There are unique challenges for more vulnerable groups, including women. Prior to the conflict, the men of the household would usually handle civil registration matters, but with the onset of the conflict, many more women have become head of their households and have had to sort these issues. Some fees are too high for women to cover alone without the support of a male breadwinner and many women lack the experience of applying for such documentation. 

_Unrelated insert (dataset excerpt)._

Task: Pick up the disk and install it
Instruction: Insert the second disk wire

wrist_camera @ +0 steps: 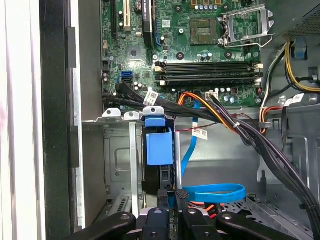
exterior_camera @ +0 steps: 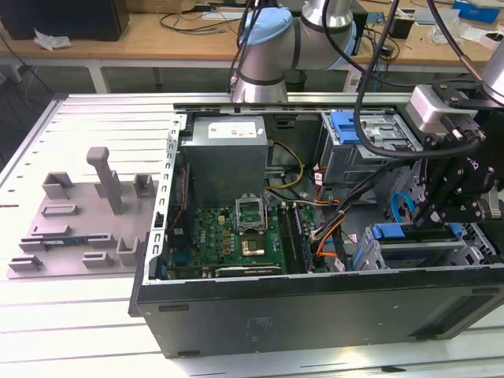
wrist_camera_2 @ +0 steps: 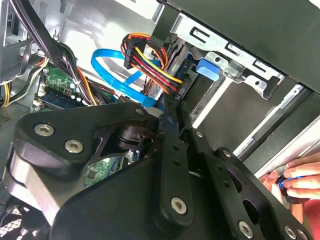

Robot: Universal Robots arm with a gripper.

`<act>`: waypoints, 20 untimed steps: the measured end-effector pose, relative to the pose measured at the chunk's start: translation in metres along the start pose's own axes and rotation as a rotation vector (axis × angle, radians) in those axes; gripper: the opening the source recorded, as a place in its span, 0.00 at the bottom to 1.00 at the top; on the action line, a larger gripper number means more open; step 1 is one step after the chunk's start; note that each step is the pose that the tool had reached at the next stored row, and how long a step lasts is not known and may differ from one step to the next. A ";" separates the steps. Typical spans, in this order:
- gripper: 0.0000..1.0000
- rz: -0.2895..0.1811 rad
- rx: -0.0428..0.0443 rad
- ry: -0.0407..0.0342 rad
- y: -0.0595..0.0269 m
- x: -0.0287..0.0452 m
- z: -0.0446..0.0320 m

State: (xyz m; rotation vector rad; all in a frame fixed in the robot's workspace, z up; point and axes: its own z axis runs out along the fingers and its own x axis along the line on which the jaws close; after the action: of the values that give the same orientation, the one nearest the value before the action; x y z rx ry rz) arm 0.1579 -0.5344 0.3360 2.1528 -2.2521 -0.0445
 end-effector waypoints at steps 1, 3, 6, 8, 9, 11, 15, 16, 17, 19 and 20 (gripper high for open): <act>0.17 0.000 0.0001 -0.0019 0.0001 -0.0002 0.0007; 0.30 0.000 -0.0001 -0.0011 0.0013 0.0000 0.0001; 0.36 0.000 0.0007 -0.0005 0.0025 0.0001 -0.0010; 0.36 0.000 0.0012 -0.0004 0.0038 0.0002 -0.0053; 0.36 0.000 0.0016 0.0002 0.0044 0.0001 -0.0090; 0.36 0.000 0.0028 0.0026 0.0057 -0.0004 -0.0173; 0.36 0.000 0.0078 0.0109 0.0082 -0.0015 -0.0365; 0.36 0.001 0.0093 0.0143 0.0091 -0.0018 -0.0429; 0.36 0.001 0.0102 0.0188 0.0096 -0.0020 -0.0448; 0.36 0.001 0.0113 0.0415 0.0118 -0.0023 -0.0489; 0.36 0.001 0.0119 0.0545 0.0128 -0.0024 -0.0493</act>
State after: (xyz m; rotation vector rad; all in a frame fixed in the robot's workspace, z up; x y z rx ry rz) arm 0.1472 -0.5315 0.3858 2.1315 -2.2296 0.0273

For those living in non-GoS areas, obtaining and/or renewing their GoS documentation presents severe challenges amid the myriad of political actors and security concerns. Furthermore, particularly after the earthquake and its response, more non-immediate needs like civil documentation may be overlooked. Yet, civil documentation is key to accessing services such as humanitarian aid, medical care, education and ensuring durable solutions by preventing statelessness. A lack of documentation leads to negative coping mechanisms such as forged documentation, bribing officials and hiring intermediaries to handle the matter which adds further costs and risks. It also restricts freedom of movement and affects housing, land and property rights, particularly for women, if property ownership documents are not registered properly. 

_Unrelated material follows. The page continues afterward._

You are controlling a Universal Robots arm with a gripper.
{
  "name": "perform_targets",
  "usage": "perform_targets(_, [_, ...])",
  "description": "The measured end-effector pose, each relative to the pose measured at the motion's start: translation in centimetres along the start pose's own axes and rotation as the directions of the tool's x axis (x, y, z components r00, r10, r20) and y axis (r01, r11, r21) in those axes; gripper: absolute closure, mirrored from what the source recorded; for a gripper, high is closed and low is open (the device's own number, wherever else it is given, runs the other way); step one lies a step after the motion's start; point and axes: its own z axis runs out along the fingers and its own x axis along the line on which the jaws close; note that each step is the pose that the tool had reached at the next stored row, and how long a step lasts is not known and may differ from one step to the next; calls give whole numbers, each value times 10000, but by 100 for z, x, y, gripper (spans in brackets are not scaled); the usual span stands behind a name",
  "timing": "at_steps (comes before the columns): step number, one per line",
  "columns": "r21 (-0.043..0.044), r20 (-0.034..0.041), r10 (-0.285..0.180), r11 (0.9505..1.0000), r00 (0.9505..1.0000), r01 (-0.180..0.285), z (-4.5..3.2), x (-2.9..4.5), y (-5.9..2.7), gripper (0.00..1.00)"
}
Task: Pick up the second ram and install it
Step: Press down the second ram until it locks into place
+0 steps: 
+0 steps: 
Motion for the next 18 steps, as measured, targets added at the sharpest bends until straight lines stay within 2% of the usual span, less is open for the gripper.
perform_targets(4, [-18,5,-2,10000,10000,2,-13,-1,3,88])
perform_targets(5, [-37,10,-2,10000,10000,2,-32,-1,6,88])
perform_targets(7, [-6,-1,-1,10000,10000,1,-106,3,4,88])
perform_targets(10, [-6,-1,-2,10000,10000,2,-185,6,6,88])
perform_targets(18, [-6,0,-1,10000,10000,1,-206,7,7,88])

Rather than seeing this issue as black and white, state versus non-state, or legal documents versus illegal documents, all actors should ideally be willing to at least recognise the details contained in civil document regardless of which authority issued it, and not perceive these documents as prima facie evidence of affiliation with a specific group. This is particularly relevant when the SSG and SIG necessitate many individuals and families to acquire these documents to receive educational, health or other benefits. The GoS should continue to pass measures that waive fees for documents and grant more flexibility in obtaining documents, including by simplifying evidentiary requirements. Humanitarian and development actors should continue to scale up legal assistance services to increase the protection environment on legal identity issues. Donors must continue funding legal assistance programs that increase protection in preparation of refugees’ access to durable solutions.